About this exercise
Among the lines below, which ones contain the word "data"? Copy every such line.

== Segment start ==

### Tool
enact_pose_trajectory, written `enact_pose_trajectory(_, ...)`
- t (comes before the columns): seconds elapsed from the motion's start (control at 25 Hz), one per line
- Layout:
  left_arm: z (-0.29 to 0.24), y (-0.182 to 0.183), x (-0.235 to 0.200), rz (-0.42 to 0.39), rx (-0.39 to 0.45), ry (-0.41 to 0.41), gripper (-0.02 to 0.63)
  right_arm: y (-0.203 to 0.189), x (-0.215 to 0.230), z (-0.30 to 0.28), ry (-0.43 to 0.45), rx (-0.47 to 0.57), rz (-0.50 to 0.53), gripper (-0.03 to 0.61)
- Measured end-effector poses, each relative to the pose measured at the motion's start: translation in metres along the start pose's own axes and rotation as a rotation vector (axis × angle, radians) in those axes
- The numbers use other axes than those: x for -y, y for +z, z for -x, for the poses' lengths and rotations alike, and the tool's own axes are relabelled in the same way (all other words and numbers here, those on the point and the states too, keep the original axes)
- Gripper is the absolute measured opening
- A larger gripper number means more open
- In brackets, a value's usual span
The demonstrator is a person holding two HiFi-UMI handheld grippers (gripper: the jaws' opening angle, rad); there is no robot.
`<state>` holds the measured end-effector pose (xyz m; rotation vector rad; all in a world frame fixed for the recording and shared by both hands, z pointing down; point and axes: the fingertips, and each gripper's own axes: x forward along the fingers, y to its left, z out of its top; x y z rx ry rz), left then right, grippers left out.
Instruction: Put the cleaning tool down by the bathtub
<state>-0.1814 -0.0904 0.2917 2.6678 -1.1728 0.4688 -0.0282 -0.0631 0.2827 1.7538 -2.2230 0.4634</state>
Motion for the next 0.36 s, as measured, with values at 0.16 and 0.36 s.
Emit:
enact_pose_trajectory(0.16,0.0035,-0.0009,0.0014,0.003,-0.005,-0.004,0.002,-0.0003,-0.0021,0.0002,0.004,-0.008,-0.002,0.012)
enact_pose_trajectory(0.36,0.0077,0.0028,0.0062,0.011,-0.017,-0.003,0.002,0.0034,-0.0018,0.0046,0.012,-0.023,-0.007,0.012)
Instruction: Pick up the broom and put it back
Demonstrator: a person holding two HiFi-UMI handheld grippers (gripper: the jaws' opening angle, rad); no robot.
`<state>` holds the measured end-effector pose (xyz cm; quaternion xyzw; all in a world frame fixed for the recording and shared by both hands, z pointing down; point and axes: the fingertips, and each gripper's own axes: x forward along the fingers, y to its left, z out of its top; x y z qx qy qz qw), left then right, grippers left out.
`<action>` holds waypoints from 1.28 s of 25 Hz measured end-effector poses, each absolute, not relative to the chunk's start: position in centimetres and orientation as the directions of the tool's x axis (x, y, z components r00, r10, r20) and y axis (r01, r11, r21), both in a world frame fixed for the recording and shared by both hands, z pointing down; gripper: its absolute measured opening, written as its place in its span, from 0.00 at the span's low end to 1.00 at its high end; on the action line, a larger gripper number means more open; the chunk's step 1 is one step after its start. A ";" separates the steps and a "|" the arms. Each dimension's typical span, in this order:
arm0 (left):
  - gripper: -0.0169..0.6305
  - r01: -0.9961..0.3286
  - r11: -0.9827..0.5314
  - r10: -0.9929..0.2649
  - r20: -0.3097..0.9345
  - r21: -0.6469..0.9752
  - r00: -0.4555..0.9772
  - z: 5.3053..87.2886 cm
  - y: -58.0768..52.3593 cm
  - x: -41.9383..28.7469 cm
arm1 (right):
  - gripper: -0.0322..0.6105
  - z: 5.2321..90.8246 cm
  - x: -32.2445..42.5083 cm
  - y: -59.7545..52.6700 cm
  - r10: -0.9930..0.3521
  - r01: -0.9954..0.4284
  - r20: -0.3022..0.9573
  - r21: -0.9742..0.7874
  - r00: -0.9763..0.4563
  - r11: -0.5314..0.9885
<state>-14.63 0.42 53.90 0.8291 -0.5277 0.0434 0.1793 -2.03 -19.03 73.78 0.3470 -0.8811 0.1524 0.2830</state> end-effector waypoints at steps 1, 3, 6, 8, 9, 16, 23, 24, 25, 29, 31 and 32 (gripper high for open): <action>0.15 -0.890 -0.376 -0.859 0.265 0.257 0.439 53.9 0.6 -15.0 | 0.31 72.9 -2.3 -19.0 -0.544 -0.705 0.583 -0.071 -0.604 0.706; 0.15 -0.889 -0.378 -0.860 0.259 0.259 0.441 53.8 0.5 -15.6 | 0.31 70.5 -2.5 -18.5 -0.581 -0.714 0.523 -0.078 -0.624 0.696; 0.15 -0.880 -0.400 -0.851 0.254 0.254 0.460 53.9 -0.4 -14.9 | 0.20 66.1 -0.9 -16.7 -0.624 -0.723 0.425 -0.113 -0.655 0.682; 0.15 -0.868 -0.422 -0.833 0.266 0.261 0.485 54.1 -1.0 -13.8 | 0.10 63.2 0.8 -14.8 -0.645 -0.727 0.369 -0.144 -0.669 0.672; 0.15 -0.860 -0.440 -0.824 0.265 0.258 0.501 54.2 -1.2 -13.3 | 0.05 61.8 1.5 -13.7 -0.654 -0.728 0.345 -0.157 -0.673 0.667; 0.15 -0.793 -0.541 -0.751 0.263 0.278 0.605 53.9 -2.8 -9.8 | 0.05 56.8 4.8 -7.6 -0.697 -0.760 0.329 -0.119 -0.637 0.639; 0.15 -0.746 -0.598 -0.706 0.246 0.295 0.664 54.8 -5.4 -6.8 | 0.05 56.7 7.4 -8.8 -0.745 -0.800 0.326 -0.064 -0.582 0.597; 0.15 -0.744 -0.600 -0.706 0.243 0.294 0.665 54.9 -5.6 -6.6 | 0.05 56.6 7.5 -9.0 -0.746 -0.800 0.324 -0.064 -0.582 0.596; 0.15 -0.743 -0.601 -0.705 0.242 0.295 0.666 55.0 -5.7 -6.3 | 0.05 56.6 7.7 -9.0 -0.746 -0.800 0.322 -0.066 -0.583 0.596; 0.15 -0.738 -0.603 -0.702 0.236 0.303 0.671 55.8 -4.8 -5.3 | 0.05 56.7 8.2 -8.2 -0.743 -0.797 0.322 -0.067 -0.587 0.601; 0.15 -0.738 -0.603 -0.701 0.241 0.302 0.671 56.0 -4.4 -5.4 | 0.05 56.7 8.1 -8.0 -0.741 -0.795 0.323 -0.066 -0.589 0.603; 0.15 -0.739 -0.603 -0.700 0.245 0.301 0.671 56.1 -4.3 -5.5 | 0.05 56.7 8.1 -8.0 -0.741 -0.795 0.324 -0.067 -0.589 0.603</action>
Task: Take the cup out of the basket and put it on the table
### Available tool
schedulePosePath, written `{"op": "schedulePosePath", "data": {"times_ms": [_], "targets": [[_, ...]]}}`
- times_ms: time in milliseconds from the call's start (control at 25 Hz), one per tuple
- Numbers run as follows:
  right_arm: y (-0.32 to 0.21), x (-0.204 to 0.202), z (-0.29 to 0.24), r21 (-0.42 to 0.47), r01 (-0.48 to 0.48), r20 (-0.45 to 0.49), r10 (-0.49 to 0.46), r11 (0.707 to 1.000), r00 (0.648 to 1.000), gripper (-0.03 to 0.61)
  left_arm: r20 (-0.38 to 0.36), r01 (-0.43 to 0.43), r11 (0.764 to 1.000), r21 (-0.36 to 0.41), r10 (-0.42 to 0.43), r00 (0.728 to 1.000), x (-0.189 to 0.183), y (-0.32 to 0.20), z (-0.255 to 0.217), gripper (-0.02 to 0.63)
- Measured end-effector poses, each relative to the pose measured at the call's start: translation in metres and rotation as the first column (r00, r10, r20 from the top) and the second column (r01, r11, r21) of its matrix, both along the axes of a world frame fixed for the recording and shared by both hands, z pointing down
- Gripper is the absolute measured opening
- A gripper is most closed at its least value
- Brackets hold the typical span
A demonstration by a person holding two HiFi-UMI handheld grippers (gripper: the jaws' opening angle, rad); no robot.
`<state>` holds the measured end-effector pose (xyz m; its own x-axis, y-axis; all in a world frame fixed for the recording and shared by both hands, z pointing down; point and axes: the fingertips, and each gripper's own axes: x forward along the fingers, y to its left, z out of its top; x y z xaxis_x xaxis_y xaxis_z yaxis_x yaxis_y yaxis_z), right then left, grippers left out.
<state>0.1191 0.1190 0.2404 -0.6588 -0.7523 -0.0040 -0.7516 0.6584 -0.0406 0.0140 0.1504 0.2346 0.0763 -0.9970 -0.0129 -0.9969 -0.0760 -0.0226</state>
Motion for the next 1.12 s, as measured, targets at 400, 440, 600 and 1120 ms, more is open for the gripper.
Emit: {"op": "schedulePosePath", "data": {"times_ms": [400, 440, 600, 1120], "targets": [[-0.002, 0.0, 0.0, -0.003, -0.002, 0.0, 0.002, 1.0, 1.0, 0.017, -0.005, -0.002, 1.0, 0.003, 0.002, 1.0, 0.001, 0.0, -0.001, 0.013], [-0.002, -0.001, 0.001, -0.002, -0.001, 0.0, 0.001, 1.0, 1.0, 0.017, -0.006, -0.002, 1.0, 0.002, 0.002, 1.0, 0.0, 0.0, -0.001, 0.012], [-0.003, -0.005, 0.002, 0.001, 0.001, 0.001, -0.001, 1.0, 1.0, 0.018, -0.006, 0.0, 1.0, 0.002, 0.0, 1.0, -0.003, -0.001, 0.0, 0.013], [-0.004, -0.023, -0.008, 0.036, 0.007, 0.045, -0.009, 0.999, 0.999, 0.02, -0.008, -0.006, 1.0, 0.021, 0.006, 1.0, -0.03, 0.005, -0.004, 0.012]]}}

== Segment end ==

Result of the task
schedulePosePath, written `{"op": "schedulePosePath", "data": {"times_ms": [_], "targets": [[_, ...]]}}`
Emit: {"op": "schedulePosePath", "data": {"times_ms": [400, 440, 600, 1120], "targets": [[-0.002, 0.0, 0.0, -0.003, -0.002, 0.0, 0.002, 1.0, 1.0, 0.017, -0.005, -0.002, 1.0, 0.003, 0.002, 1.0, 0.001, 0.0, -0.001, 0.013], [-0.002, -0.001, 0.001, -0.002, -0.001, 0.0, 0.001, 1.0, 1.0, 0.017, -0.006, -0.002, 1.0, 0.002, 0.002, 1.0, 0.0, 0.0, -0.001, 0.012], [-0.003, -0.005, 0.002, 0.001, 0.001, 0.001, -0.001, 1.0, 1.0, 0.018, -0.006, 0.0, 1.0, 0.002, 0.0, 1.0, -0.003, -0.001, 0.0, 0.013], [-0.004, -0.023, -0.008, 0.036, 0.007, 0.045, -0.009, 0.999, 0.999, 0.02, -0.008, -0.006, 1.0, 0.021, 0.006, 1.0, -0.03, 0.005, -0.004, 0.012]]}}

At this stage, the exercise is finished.